Using a mapReduce Client¶

To execute a mapReduce query, we assume that we have a working Hadoop/GFS/other system set up that provides a mapReduce client. Each system will have its own specifics over how we need to write our query, but in general, they all follow the same form:

We need a map function that will be executed on every file in the system. That function will emit a key,value pair to the client. The client will automatically group values together with matching keys.
We need a reduce function that will accept a key, and an array of values that were emitted with that key from the mapper. The reducer will then perform some computation, and return another key,value pair. Again, the client will store those in the system.
The result is a file containing a bunch of key,value pairs.

Example

Map and reduce functions have the following signatures:

$map(k1,v1) \rightarrow list(k2,v2)$

$reduce(k2,list(v2)) \rightarrow list(v3)$

So, constructing mapReduce queries is easy for the programmer, just make 2 functions and don’t worry about parallelism or synchronization. The client takes care of that for you.
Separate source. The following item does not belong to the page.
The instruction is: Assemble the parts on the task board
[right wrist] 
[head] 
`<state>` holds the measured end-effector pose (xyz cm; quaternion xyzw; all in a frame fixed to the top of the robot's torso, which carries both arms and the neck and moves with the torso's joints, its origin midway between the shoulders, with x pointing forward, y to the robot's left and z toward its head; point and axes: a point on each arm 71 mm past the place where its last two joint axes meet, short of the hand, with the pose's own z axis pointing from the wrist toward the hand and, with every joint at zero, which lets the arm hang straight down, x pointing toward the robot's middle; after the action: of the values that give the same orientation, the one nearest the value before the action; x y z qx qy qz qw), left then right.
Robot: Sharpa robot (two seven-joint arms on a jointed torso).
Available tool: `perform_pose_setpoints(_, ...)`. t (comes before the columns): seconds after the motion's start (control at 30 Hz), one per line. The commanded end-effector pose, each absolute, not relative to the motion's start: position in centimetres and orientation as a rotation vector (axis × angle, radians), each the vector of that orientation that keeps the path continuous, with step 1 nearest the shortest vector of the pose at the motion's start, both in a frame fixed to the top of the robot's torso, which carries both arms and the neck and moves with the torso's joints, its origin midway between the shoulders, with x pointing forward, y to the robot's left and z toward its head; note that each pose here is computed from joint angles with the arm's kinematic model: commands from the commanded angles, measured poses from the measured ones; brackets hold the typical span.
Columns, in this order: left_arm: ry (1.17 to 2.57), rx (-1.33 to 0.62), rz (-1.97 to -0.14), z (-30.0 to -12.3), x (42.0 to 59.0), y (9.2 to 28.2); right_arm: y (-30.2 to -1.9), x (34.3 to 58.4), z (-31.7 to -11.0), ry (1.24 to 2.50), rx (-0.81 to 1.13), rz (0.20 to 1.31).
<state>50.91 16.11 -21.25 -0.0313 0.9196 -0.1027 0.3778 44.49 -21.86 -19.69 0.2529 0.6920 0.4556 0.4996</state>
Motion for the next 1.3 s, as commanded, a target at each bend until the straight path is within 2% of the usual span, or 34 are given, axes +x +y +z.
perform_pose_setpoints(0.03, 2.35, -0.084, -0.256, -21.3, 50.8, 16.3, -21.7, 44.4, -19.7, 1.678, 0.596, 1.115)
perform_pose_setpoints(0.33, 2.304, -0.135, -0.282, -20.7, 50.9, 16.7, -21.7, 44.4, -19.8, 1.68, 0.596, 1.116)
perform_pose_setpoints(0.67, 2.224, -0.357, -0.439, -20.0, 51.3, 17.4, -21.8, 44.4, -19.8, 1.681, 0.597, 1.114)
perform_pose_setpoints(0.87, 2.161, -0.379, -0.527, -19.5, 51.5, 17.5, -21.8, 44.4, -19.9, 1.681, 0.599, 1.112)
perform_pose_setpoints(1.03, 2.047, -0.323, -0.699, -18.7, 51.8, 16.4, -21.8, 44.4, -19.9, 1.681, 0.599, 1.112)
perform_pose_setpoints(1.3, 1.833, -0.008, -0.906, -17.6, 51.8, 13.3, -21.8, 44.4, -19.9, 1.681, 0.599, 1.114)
Lets look again at an example similar to the cat counting example. In this example, lets assume we want to find the number of times ALL words occur in our data set:

Example

Assume we have a working distributed file system that provides a mapReduce client. Further, we are storing files in the file system such that each file contains the contents of a web page, and the file name of each file is the URL of the web page. If we want to write a mapReduce query to count the number of times all words appear in those web pages, we could write the following query:

(note that this is a common example query used in [GFS2003] and other places)
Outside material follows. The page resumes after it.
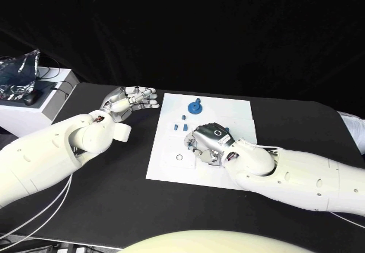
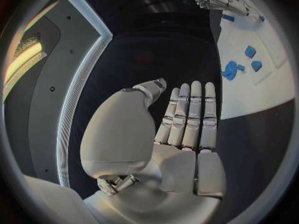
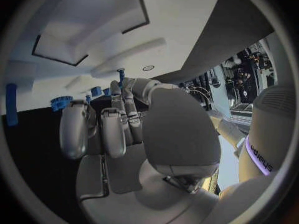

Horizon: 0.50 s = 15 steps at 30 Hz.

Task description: Assemble the parts on the task board

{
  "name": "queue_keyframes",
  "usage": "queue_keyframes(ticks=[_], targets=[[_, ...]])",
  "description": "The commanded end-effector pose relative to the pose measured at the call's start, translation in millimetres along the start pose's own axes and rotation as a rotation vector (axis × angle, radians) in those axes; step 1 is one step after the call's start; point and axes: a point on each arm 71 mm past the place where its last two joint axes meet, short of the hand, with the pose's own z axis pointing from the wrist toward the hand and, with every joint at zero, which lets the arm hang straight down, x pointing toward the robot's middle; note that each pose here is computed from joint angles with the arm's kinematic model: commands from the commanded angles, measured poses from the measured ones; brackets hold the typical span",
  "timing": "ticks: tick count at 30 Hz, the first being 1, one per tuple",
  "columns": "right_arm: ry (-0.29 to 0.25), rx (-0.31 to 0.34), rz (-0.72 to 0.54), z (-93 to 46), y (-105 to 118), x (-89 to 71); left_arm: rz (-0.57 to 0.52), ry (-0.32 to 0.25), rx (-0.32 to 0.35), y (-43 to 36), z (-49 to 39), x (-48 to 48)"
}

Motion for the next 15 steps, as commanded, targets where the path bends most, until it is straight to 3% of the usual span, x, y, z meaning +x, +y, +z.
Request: queue_keyframes(ticks=[1,15], targets=[[0.024,-0.017,-0.014,-0.9,2.1,3.8,-0.001,0.015,0.005,-0.7,0.3,1.7],[0.062,-0.013,-0.032,-1.2,1.4,7.5,-0.002,0.016,0.003,-0.6,0.2,1.5]])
map(String key, String value):
// key: file name
// value: file contents
  for each word w in value:
    EmitIntermediate(w, "1");

reduce(String key, Iterator values):
// key: a word
// values: a list of counts
  int result = 0;
  for each v in values:
    result += ParseInt(v);
  Emit(AsString(result));

Getting MongoDB Up and Running¶

In this module, we use MongoDB as an example for a few reasons:

It is open source and freely available.
It is available on a variety of platforms.
A basic, yet usable, installation requires almost no configuration.
It can scale easily across multiple file servers, or run on a single machine.
The mapReduce functions are written in javascript, a language that is somewhat accessible to novice programmers.
MongoDB is lightweight enough that students can install and use an instance on their own laptops/desktops.

Here, we will briefly list the steps to install MongoDB on a working Linux server. The MongoDB website has excellent documentation for installing a basic MongoDB instance on a variety of platforms. If you are an instructor, your Instructional Technologies Support office should be able to provide you with a basic Linux server and user accounts for your students. This tutorial uses the Ubuntu package manager, you will need to adapt to your own Linux distribution.

Once you have a Linux server, you need to install the MongoDB system:

user@server/~$ sudo apt-get install mongodb
[sudo] password for user: [enter your password]

The above commands will install a basic 1 node MongoDB on your computer. At this point, you may need to start the MongoDB, but most package managers will take care of this for you. If there is trouble, check the MongoDB website tutorials for help.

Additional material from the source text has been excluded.